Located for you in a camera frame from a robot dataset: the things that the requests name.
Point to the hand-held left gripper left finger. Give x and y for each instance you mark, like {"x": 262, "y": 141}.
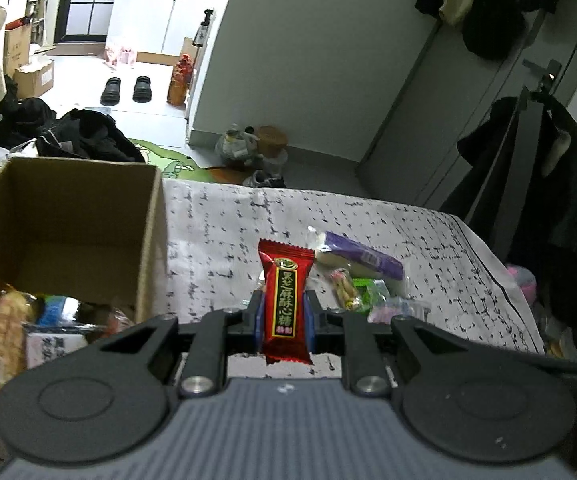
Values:
{"x": 258, "y": 327}

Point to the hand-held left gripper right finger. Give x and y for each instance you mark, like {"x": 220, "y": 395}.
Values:
{"x": 309, "y": 325}

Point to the red candy packet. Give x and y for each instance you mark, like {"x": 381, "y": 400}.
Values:
{"x": 286, "y": 305}

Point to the clear peanut packet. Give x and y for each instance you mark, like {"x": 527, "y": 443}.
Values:
{"x": 346, "y": 290}

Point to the green candy packet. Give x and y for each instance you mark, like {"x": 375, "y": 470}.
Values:
{"x": 371, "y": 292}

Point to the purple snack packet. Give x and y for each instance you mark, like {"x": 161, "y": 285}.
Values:
{"x": 363, "y": 255}

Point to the white snack packet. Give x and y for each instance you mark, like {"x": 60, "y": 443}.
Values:
{"x": 58, "y": 347}

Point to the blue snack packet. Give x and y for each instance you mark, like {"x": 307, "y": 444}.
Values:
{"x": 54, "y": 312}

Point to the brown cardboard box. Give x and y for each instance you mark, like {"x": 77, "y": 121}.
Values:
{"x": 68, "y": 230}

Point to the orange biscuit packet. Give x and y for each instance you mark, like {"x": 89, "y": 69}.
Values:
{"x": 6, "y": 335}

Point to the black-speckled printed bedsheet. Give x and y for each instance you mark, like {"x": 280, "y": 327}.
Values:
{"x": 218, "y": 230}

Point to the grey sneaker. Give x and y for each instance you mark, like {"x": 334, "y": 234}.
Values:
{"x": 263, "y": 180}

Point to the green cartoon rug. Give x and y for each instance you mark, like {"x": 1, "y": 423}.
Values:
{"x": 183, "y": 162}

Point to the clear plastic bag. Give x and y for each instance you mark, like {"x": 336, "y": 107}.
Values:
{"x": 236, "y": 144}

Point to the pink plush item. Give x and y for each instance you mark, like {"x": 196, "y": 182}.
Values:
{"x": 521, "y": 282}

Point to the black jacket pile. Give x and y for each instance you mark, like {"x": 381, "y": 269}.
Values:
{"x": 88, "y": 135}

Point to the brown bottle on floor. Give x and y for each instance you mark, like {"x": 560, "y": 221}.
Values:
{"x": 180, "y": 80}

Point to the black shoe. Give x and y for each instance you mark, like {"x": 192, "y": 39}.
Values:
{"x": 143, "y": 89}
{"x": 111, "y": 91}

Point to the black coat on rack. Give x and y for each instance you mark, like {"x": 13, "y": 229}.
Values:
{"x": 543, "y": 200}

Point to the black spray bottle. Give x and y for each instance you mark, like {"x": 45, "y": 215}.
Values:
{"x": 203, "y": 30}

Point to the pink slippers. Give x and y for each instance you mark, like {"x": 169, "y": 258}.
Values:
{"x": 121, "y": 56}

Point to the black coat with white buttons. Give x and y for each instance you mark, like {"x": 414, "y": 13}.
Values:
{"x": 3, "y": 125}

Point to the white cabinet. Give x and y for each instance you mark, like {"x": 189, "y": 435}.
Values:
{"x": 158, "y": 15}

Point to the cardboard box with white label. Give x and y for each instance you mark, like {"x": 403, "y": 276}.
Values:
{"x": 36, "y": 79}

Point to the hanging dark clothes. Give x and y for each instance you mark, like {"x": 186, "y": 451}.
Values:
{"x": 488, "y": 5}

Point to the cardboard box with red print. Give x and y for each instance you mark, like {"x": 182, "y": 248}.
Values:
{"x": 17, "y": 45}

*WORK TO BE COMPLETED*: From the lines above, copy those that contain the word "finger".

*TASK OUTPUT*:
Point to the hand-held left gripper left finger. Give x and y for each instance you mark, like {"x": 262, "y": 141}.
Point to the hand-held left gripper right finger. Give x and y for each instance you mark, like {"x": 220, "y": 395}.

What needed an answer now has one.